### Requirement
Would you return the listing exactly as written, apart from its pictures?

### Data below
•••

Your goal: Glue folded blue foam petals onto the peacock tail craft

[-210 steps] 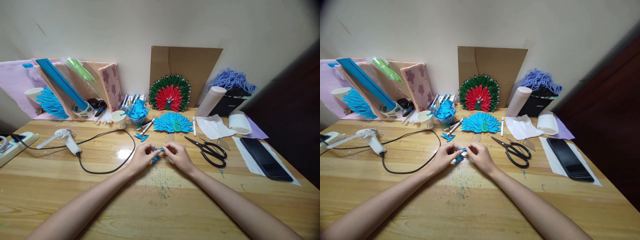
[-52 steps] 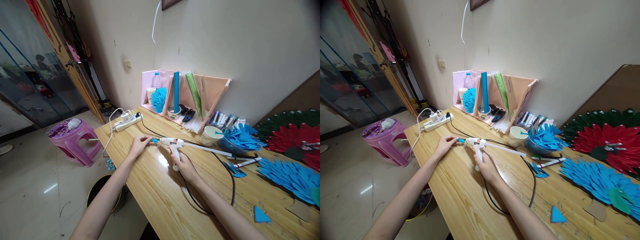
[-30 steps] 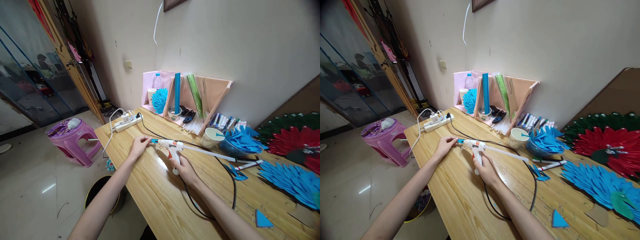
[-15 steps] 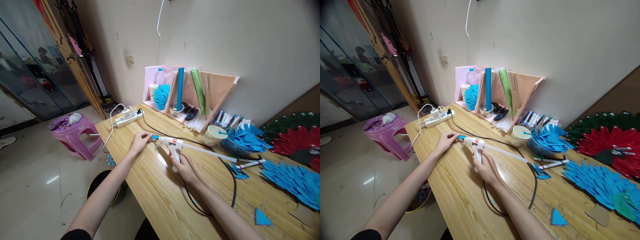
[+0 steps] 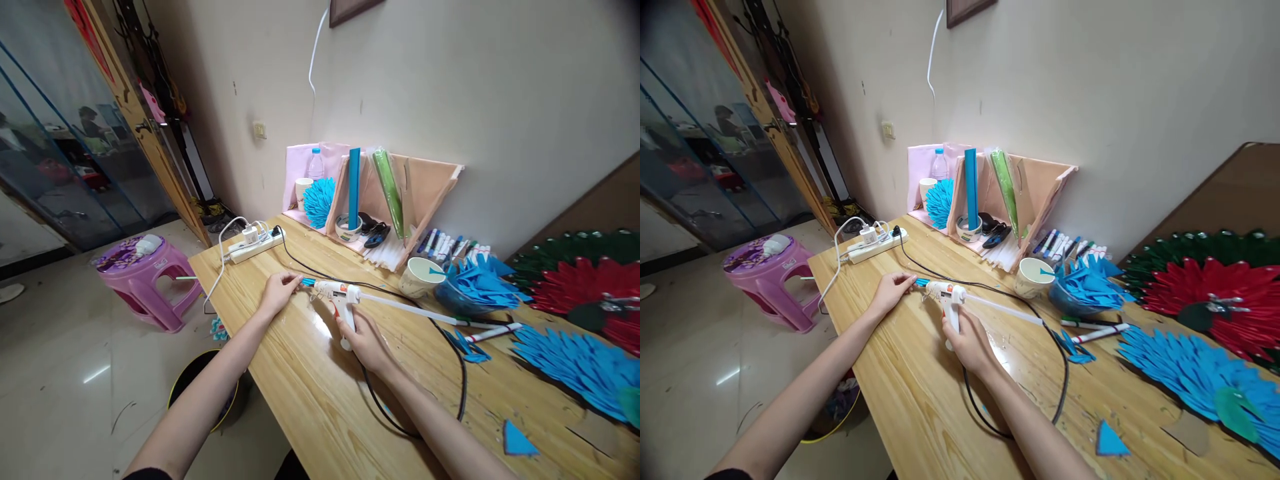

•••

### Response
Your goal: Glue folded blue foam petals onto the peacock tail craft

[-210 steps] 
[-52 steps] 
[-30 steps] 
[-15 steps] 
[+0 steps] 

That concludes the answer.